ACTIVITY: Each entry should be printed exactly, with its images omitted.

★ ★ ★ ★

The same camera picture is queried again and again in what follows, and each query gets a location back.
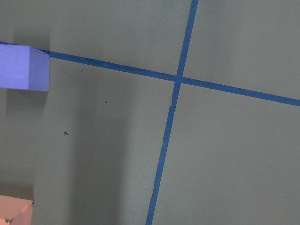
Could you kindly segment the purple foam block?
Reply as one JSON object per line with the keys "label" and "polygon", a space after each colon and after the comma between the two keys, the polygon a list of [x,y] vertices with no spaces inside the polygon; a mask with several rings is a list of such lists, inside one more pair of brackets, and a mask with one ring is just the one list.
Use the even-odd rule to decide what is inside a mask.
{"label": "purple foam block", "polygon": [[0,87],[48,91],[50,55],[28,45],[0,45]]}

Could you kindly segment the orange foam block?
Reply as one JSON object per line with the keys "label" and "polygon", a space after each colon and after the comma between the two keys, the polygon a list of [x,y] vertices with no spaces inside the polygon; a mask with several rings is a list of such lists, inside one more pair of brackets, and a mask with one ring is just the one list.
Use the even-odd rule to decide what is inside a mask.
{"label": "orange foam block", "polygon": [[31,225],[33,201],[10,196],[0,196],[1,225]]}

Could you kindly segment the crossing blue tape line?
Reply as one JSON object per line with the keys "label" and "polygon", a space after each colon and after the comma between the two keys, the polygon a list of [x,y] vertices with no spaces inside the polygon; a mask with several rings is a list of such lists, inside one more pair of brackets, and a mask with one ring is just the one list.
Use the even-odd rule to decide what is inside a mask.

★ ★ ★ ★

FINAL ANSWER:
The same camera picture is queried again and again in what follows, and each query gets a location back.
Could you kindly segment the purple foam block?
Reply as one JSON object per line with the keys "label" and "polygon", a space after each colon and after the comma between the two keys, the polygon a list of [x,y] vertices with no spaces inside the polygon; a mask with several rings is a list of such lists, inside one more pair of brackets, and a mask with one ring is just the one list.
Use the even-odd rule to decide what is inside a mask.
{"label": "purple foam block", "polygon": [[0,87],[48,91],[50,55],[28,45],[0,45]]}

Could you kindly segment the orange foam block?
Reply as one JSON object per line with the keys "label" and "polygon", a space after each colon and after the comma between the two keys, the polygon a list of [x,y] vertices with no spaces inside the polygon; a mask with several rings is a list of such lists, inside one more pair of brackets, and a mask with one ring is just the one list.
Use the even-odd rule to decide what is inside a mask.
{"label": "orange foam block", "polygon": [[31,225],[33,201],[10,196],[0,196],[1,225]]}

Could you kindly segment the crossing blue tape line?
Reply as one JSON object per line with the keys "label" and "polygon", a space after each colon and after the comma between the two keys, the polygon a list of [x,y] vertices with no spaces inside the polygon; a mask with several rings is a list of such lists, inside one more pair of brackets, and a mask with one ring is just the one list.
Use the even-odd rule to decide what is inside a mask.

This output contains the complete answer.